Friday, August 17, 2007

i remember it like it was yesterday

i know this is probably one of the worst cliches, but i promise it's true.

august 18, 2006.

the morning started off pretty normal. it was a friday morning. i had taken both children to the pediatrician to see what might be wrong with the goo. she was having a lot of problems nursing. while i was in the office, my cell phone was ringing. it was buz. he never calls my cell. so to use my cell phone etiquette while in the doctor's office, i pushed the ignore button. continued my conversation with the doc. rang again. ignored again. rang a third time. UGH! SERIOUSLY! at this point, i'll be honest -- i was a little annoyed. (and trust me, so was buz at this point.) so i answered it, and it was buz. i asked the pediatrician to please excuse me for just one tiny little second. i felt so disrespectful, but i decided if buz was continuing to call, it must have been important. buz asked if i was in a place where i could hear him. he said he was in the ER. buz works in a hospital, so he is in the ER very often, seeing patients. i didn't think a thing of it...until he told me he was a patient in the hospital.

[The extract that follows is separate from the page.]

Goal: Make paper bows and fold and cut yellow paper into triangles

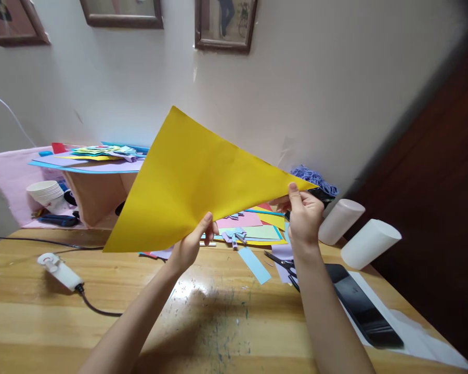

there. you have my attention, dear.

the three of us left the pediatrician's office in such a blur. i don't even remember if i told the pediatrician anything other than i had to go. really. quickly.

he told me he couldn't talk for long, but that he had chest pains that morning while he was interviewing someone for a job. he had to excuse himself to go to the ER. two hours later, his boss called me to tell me that he was ok, he was alert, but that they were going to admit him.

sorry, what?

ummm...i have a 3 1/2-WEEK-old. who's nursing.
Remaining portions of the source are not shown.